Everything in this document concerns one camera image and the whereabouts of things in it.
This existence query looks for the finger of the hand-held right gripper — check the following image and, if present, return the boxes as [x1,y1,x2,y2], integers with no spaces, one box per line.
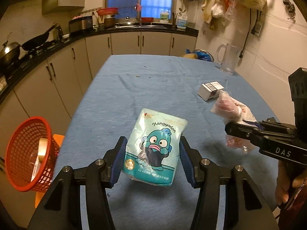
[242,117,279,129]
[225,121,264,147]

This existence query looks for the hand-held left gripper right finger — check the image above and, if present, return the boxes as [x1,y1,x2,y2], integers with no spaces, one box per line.
[180,136,280,230]

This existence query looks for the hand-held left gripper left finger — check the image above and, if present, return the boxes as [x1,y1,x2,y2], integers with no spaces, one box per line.
[29,136,128,230]

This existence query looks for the clear plastic bag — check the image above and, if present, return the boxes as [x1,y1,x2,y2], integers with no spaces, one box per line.
[210,90,257,154]

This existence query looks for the teal tissue packet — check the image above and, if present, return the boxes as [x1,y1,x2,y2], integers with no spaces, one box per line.
[120,108,188,187]

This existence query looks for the red plastic basket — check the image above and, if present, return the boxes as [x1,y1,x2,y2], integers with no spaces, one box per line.
[4,117,60,192]

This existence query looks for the person's right forearm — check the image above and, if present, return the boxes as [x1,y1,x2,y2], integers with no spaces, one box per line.
[278,187,307,230]

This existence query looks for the person's right hand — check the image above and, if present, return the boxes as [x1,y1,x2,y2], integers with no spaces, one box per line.
[275,159,307,206]

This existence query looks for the small white cigarette box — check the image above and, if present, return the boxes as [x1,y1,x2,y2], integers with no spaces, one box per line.
[198,82,224,101]

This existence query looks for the orange stool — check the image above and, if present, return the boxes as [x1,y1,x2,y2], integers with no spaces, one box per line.
[35,134,65,208]

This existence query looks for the glass pitcher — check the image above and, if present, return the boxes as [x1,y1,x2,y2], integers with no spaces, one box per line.
[216,43,242,75]

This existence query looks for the blue table cloth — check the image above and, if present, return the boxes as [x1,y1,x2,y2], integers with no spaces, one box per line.
[54,54,280,230]

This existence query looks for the blue yellow bag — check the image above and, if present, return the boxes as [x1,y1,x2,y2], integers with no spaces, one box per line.
[181,49,214,63]

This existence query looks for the beige lower kitchen cabinets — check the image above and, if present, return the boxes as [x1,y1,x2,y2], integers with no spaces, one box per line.
[0,30,198,149]

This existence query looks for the white orange hanging bags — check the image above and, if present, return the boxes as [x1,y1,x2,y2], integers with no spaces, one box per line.
[203,0,237,30]

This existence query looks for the black kitchen countertop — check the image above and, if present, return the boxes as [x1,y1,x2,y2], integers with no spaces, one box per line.
[0,24,199,103]

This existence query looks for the chopstick holder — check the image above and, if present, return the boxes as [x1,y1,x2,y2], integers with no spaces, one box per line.
[92,12,106,30]

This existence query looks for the glass pan lid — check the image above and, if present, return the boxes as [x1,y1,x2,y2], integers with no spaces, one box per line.
[115,17,135,27]

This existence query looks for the green white detergent bottle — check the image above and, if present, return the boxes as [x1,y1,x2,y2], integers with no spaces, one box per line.
[159,10,171,24]

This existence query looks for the metal pot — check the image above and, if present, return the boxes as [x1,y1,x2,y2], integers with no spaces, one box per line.
[104,16,117,28]

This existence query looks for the steel kettle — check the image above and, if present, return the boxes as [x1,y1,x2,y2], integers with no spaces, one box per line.
[54,25,65,40]

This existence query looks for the black frying pan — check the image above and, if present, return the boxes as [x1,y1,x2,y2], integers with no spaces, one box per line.
[21,24,57,51]

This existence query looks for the red basin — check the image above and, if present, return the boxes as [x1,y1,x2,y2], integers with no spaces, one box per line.
[97,8,119,16]

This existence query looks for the faucet with pink cloth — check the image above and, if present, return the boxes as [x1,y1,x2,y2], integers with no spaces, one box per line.
[135,3,142,27]

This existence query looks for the steel wok with lid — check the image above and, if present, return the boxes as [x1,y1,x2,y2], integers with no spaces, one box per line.
[0,32,21,64]

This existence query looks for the black power cable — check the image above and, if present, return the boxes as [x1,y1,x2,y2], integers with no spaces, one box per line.
[239,7,261,58]

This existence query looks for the metal wall hooks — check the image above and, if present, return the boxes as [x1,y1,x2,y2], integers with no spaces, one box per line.
[279,0,296,23]

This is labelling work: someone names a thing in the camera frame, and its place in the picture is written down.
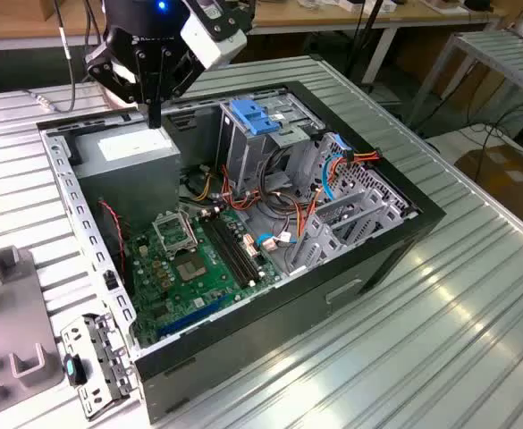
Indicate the black RAM slot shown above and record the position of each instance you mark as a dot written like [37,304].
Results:
[223,252]
[238,248]

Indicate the blue expansion slot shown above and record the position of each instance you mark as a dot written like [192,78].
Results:
[189,319]

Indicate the green motherboard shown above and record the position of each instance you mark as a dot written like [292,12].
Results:
[207,286]

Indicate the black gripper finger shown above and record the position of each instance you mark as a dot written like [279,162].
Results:
[109,73]
[165,76]

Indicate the grey perforated disk bay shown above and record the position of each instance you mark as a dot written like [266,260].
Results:
[328,243]

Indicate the brown cardboard box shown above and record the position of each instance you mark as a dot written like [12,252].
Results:
[502,174]

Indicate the black chassis switch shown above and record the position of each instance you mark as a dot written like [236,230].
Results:
[110,280]

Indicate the blue plastic drive latch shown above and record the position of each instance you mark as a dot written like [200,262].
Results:
[252,118]

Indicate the grey power supply unit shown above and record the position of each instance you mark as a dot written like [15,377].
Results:
[127,179]

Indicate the black tripod stand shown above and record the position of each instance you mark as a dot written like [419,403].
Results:
[365,40]

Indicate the black case fan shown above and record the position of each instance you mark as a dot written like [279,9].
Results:
[109,250]

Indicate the metal expansion card retainer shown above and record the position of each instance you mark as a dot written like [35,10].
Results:
[109,344]

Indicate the grey parts rack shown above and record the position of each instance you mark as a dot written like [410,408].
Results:
[10,313]

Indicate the black latch with blue tab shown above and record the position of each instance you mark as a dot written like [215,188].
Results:
[71,368]

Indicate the grey metal drive cage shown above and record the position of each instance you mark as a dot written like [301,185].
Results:
[247,156]

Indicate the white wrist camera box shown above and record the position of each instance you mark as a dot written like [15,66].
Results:
[207,40]

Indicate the black open PC case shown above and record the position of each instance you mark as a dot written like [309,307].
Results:
[265,339]

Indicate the CPU socket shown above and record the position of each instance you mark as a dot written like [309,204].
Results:
[191,269]

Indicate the wooden desk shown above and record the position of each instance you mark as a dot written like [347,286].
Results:
[310,18]

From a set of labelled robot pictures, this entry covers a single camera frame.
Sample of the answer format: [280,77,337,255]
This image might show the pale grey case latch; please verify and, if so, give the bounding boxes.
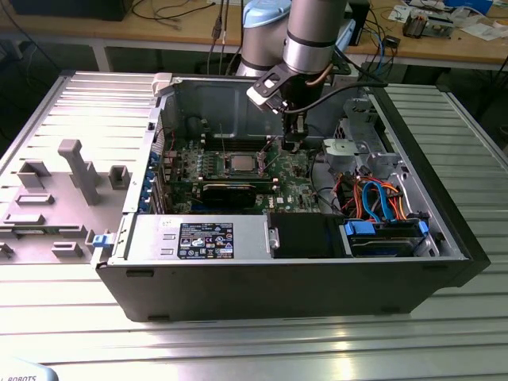
[152,72,176,98]

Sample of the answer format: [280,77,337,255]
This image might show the wooden desk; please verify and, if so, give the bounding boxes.
[0,0,508,72]

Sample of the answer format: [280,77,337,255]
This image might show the RAM slot black clips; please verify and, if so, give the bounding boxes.
[202,144,276,151]
[202,137,275,143]

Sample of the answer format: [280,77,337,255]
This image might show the pale blue teach pendant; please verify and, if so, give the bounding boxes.
[0,356,60,381]

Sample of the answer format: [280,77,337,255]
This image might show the blue cable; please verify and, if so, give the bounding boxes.
[376,23,392,71]

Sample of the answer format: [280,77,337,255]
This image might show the grey metal box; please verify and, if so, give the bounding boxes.
[426,14,454,40]

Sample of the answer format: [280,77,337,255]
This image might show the blue wire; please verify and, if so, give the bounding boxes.
[363,180,398,223]

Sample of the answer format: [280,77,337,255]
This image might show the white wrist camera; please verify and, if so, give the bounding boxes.
[245,67,290,116]

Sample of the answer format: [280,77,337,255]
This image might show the grey metal drive cage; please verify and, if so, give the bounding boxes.
[320,97,402,178]

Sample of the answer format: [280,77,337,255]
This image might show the hard disk in blue carrier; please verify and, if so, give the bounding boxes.
[341,220,432,259]

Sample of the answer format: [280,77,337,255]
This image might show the grey power supply unit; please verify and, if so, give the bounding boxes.
[125,214,275,261]

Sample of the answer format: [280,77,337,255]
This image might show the blue plastic latch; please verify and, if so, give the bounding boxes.
[91,233,115,250]

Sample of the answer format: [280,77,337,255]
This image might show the orange wire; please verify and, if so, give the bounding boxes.
[341,178,364,219]
[387,183,409,221]

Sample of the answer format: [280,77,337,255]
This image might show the green motherboard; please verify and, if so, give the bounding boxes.
[161,137,321,214]

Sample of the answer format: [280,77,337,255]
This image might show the thick black cable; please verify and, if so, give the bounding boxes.
[309,144,344,217]

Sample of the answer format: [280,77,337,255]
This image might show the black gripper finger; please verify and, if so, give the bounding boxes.
[283,114,310,155]

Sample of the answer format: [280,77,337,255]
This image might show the grey parts rack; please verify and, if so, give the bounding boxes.
[0,138,134,265]

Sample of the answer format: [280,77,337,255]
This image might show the hanging black cable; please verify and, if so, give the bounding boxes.
[206,0,244,76]

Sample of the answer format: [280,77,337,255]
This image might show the black camera cable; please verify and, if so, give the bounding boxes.
[283,81,390,117]

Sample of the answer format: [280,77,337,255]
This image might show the long black box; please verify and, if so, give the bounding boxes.
[10,0,129,21]

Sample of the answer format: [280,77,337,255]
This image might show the silver topped CPU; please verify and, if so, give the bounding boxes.
[231,155,256,172]

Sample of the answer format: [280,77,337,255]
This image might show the black fan shroud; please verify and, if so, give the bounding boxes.
[268,213,344,260]

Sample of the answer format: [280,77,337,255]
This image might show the white papers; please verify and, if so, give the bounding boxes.
[460,21,507,41]

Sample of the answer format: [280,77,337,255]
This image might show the black PC case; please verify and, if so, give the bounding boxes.
[94,72,492,323]

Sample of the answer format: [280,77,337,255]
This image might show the CPU socket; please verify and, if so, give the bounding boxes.
[221,152,266,179]

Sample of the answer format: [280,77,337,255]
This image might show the black graphics card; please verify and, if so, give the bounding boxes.
[174,178,277,210]

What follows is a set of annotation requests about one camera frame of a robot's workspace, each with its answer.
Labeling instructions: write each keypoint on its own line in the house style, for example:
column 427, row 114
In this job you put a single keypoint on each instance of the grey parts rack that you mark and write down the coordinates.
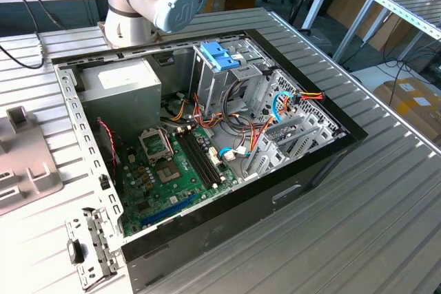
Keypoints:
column 27, row 149

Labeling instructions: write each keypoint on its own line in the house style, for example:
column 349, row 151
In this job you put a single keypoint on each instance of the brown cardboard panel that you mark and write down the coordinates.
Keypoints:
column 344, row 5

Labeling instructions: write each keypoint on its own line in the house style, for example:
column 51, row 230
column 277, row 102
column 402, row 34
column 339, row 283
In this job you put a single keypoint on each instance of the thin metal locking lever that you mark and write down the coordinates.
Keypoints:
column 169, row 144

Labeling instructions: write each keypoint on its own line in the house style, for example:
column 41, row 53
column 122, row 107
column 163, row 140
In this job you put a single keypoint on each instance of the blue expansion slot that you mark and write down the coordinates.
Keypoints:
column 169, row 209

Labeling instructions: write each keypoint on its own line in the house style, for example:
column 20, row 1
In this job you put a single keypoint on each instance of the blue plastic drive bracket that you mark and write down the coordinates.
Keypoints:
column 218, row 56

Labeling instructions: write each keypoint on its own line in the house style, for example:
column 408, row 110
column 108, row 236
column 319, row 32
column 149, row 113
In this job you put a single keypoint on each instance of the metal disk bay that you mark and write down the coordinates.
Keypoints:
column 272, row 156

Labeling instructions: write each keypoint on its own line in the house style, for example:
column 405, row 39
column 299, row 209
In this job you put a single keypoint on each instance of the green motherboard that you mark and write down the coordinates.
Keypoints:
column 165, row 192

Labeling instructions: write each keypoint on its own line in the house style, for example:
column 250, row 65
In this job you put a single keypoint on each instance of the black case fan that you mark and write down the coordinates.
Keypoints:
column 103, row 142

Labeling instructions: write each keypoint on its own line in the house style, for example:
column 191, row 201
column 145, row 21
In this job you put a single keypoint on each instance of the metal drive cage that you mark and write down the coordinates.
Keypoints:
column 210, row 91

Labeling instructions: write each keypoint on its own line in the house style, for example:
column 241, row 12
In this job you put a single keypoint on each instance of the white low table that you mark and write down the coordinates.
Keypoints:
column 365, row 77

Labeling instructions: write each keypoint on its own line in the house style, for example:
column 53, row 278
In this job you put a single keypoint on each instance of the large labelled cardboard box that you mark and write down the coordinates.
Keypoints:
column 413, row 108

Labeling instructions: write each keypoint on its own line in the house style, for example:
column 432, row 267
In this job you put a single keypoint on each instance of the black open PC case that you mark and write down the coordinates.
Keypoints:
column 241, row 218

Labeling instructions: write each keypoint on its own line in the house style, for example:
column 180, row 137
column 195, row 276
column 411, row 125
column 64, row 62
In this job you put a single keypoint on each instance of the CPU socket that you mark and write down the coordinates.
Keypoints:
column 167, row 171

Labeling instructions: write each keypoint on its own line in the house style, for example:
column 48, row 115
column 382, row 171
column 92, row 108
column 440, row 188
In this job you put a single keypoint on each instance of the grey power supply box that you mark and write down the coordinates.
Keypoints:
column 120, row 101

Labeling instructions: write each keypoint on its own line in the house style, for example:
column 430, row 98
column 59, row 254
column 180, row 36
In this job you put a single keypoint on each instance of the black RAM slot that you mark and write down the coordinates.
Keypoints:
column 194, row 158
column 197, row 158
column 202, row 158
column 205, row 158

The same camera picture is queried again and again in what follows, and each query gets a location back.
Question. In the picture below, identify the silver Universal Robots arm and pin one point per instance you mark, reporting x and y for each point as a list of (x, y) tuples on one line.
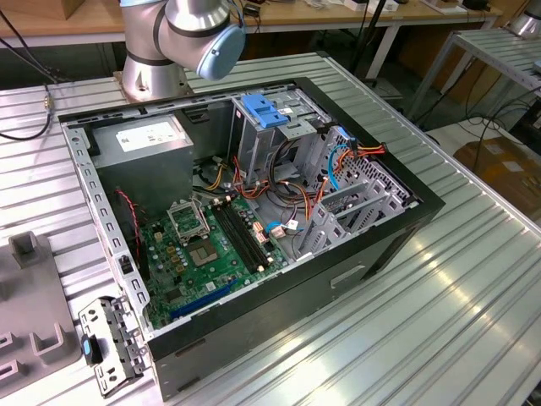
[(143, 72)]

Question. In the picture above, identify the perforated metal disk bay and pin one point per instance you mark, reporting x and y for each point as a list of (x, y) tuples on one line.
[(395, 201)]

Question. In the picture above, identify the black RAM slot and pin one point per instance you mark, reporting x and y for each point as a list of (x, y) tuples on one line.
[(238, 237), (249, 233), (233, 239), (244, 235)]

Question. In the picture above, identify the grey metal drive cage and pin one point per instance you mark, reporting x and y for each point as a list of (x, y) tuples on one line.
[(253, 144)]

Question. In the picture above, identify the CPU socket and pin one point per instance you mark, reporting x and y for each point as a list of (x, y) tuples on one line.
[(203, 254)]

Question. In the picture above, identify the empty blue drive carrier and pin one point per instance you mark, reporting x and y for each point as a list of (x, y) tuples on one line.
[(262, 112)]

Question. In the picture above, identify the green motherboard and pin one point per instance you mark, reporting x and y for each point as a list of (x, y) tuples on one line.
[(211, 279)]

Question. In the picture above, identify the blue expansion slot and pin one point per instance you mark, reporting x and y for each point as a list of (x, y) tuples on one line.
[(202, 299)]

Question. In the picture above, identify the black open PC case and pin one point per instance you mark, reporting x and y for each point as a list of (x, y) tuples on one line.
[(274, 321)]

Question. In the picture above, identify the grey power supply unit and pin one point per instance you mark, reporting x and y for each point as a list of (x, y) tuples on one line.
[(143, 177)]

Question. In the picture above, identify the large taped cardboard box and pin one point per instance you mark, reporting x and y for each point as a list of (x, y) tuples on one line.
[(498, 165)]

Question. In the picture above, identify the black latch with blue tab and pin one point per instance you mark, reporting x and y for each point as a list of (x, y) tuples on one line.
[(86, 349)]

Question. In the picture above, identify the grey parts rack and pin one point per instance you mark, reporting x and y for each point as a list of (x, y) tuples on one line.
[(38, 296)]

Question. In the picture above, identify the wooden workbench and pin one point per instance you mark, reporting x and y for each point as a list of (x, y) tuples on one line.
[(42, 21)]

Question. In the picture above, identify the metal slot retainer bracket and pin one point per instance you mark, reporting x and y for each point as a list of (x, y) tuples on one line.
[(122, 338)]
#####
▶ **DESCRIPTION OF THE TASK**
Identify and extract each line of the listing that contains "brown".

▶ **RESULT**
Indicate the brown cardboard box shown above and record the position of each instance you mark as a dot written like [12,252].
In this job you put a single keypoint on each instance of the brown cardboard panel that you mark and write down the coordinates.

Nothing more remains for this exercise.